▶ _Information shown_
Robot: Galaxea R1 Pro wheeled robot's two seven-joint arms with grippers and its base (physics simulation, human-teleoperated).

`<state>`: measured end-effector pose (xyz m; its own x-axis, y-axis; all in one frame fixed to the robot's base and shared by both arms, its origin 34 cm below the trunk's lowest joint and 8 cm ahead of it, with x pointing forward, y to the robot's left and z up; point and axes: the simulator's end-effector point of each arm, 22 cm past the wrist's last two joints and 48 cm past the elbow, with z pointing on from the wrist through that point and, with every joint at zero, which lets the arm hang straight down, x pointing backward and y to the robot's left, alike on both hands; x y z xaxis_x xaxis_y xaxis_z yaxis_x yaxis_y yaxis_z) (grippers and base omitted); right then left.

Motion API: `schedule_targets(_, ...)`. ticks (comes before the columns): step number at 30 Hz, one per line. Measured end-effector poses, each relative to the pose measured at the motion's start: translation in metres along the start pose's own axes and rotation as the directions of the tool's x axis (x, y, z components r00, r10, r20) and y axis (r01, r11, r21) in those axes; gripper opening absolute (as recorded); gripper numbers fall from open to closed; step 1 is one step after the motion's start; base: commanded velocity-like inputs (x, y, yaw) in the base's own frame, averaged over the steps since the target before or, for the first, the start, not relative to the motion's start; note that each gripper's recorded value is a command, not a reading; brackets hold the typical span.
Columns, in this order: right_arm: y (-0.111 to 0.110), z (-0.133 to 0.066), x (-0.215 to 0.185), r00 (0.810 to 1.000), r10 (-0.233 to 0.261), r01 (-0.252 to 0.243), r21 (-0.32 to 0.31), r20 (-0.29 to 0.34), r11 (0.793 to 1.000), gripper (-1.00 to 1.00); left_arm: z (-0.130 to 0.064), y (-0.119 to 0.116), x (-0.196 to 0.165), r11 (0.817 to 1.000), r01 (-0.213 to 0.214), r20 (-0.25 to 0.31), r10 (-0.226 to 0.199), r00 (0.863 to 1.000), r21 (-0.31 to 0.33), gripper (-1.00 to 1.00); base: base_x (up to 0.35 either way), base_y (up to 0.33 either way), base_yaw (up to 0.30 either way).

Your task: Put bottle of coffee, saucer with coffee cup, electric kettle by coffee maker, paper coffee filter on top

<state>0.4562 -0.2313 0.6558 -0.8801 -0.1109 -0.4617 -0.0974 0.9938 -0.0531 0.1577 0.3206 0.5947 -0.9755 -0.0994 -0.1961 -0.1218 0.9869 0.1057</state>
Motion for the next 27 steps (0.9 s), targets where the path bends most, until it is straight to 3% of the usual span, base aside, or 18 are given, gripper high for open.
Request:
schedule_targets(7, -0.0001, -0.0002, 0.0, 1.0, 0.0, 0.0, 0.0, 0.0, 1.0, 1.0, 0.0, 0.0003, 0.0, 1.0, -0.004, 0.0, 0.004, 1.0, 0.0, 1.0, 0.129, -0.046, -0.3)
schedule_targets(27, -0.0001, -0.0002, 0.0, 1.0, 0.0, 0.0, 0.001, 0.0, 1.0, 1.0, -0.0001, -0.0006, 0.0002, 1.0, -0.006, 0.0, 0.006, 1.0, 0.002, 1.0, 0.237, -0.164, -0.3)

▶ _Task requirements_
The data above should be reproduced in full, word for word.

▶ _Response to this exercise_
Robot: Galaxea R1 Pro wheeled robot's two seven-joint arms with grippers and its base (physics simulation, human-teleoperated).

`<state>`: measured end-effector pose (xyz m; its own x-axis, y-axis; all in one frame fixed to the robot's base and shared by both arms, its origin 34 cm below the trunk's lowest joint and 8 cm ahead of it, with x pointing forward, y to the robot's left and z up; point and axes: the simulator's end-effector point of each arm, 22 cm past the wrist's last two joints and 48 cm past the elbow, with z pointing on from the wrist through that point and, with every joint at zero, which lets the arm hang straight down, x pointing backward and y to the robot's left, alike on both hands; x y z xaxis_x xaxis_y xaxis_z yaxis_x yaxis_y yaxis_z) (grippers and base omitted); right then left.

Motion API: `schedule_targets(_, ...)`. ticks (comes before the columns): step number at 30 Hz, one per line. Measured end-effector poses, each relative to the pose measured at the motion's start: translation in metres along the start pose's own axes and rotation as the directions of the tool's x axis (x, y, z components r00, r10, r20) and y axis (r01, r11, r21) in those axes; gripper opening absolute (as recorded); gripper numbers fall from open to closed; step 1 is one step after the motion's start; base: commanded velocity-like inputs (x, y, yaw) in the base's own frame, averaged over the steps since the target before or, for the first, the start, not relative to the motion's start; note that each gripper's recorded value is a command, not a reading; brackets hold the typical span.
Columns, in this order: right_arm: y (-0.111 to 0.110), z (-0.133 to 0.066), x (-0.215 to 0.185), r00 (0.810 to 1.000), r10 (-0.233 to 0.261), r01 (-0.252 to 0.243), r21 (-0.32 to 0.31), r20 (-0.29 to 0.34), r11 (0.793 to 1.000), gripper (-1.00 to 1.00); left_arm: z (-0.130 to 0.064), y (-0.119 to 0.116), x (-0.196 to 0.165), r11 (0.817 to 1.000), r01 (-0.213 to 0.214), r20 (-0.25 to 0.31), r10 (-0.226 to 0.199), r00 (0.863 to 1.000), r21 (-0.31 to 0.33), gripper (-1.00 to 1.00); base: base_x (up to 0.35 either way), base_y (up to 0.33 either way), base_yaw (up to 0.30 either way).

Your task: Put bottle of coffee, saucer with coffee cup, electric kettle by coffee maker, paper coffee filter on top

<state>0.4562 -0.2313 0.6558 -0.8801 -0.1109 -0.4617 -0.0974 0.9938 -0.0531 0.1577 0.3206 0.5947 -0.9755 -0.0994 -0.1961 -0.1218 0.9869 0.1057</state>
Motion for the next 27 steps (0.9 s), targets where the path bends most, until it is straight to 3% of the usual span, base aside, or 18 are given, gripper high for open.
Request:
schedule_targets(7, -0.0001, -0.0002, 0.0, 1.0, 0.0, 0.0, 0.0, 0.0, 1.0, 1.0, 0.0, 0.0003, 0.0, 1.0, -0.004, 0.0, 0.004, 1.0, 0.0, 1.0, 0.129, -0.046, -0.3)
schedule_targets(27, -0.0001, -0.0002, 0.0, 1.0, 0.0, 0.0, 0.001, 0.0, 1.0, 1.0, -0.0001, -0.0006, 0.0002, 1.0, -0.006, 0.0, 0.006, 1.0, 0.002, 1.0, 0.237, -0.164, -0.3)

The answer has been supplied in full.